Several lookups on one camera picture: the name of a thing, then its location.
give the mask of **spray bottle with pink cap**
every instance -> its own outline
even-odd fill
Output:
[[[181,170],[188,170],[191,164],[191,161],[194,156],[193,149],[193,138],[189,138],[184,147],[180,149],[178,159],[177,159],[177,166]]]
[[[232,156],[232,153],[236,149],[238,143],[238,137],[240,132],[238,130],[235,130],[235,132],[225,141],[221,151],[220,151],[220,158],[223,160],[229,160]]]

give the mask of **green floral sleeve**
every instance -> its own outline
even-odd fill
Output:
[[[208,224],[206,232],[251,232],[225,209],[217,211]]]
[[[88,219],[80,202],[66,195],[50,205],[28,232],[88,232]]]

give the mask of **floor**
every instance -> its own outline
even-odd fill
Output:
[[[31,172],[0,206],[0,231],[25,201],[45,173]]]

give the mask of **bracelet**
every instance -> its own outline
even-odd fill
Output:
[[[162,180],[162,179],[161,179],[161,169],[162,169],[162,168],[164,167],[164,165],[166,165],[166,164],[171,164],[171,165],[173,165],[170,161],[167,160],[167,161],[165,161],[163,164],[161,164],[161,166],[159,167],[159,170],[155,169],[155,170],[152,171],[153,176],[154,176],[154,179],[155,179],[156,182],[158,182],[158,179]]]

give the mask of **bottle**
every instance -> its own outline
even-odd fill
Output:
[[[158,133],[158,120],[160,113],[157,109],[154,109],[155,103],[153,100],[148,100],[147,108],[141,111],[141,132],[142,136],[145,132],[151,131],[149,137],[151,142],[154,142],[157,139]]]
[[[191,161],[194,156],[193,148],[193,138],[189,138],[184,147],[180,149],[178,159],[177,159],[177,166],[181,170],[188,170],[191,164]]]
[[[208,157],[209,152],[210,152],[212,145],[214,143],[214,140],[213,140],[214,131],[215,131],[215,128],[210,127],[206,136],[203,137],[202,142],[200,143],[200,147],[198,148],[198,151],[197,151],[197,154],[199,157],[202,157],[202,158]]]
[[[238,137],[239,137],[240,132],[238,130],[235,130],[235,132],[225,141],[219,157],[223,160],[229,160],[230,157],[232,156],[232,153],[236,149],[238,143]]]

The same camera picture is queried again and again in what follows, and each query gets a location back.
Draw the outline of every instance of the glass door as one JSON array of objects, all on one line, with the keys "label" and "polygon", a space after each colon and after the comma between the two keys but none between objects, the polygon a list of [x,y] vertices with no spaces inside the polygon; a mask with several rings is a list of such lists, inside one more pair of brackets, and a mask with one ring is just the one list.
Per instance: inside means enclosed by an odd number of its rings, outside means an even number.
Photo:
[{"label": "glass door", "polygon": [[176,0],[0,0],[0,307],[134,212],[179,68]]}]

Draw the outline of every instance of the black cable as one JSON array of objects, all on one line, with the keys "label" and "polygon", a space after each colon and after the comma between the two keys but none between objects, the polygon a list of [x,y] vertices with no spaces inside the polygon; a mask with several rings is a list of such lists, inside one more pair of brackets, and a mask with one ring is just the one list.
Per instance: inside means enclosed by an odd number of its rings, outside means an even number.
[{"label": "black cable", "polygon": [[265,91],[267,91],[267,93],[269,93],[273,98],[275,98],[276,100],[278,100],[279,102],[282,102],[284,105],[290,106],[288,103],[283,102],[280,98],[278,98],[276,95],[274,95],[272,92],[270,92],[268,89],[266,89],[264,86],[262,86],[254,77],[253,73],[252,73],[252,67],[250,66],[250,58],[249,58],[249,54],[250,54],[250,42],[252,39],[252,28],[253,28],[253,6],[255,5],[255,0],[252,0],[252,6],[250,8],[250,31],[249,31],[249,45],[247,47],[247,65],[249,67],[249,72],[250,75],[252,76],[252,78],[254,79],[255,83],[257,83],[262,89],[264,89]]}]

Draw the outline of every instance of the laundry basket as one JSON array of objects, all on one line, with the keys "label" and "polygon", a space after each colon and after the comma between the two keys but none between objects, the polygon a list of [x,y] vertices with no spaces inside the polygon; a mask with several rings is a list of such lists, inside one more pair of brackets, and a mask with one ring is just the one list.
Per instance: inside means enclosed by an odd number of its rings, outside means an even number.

********************

WORK INSTRUCTIONS:
When a line of the records holds the word "give", copy that line.

RESULT FOR THIS EXERCISE:
give the mask of **spray bottle with pink cap**
give the mask of **green floral sleeve**
give the mask of **floor**
give the mask of **bracelet**
give the mask of **bottle**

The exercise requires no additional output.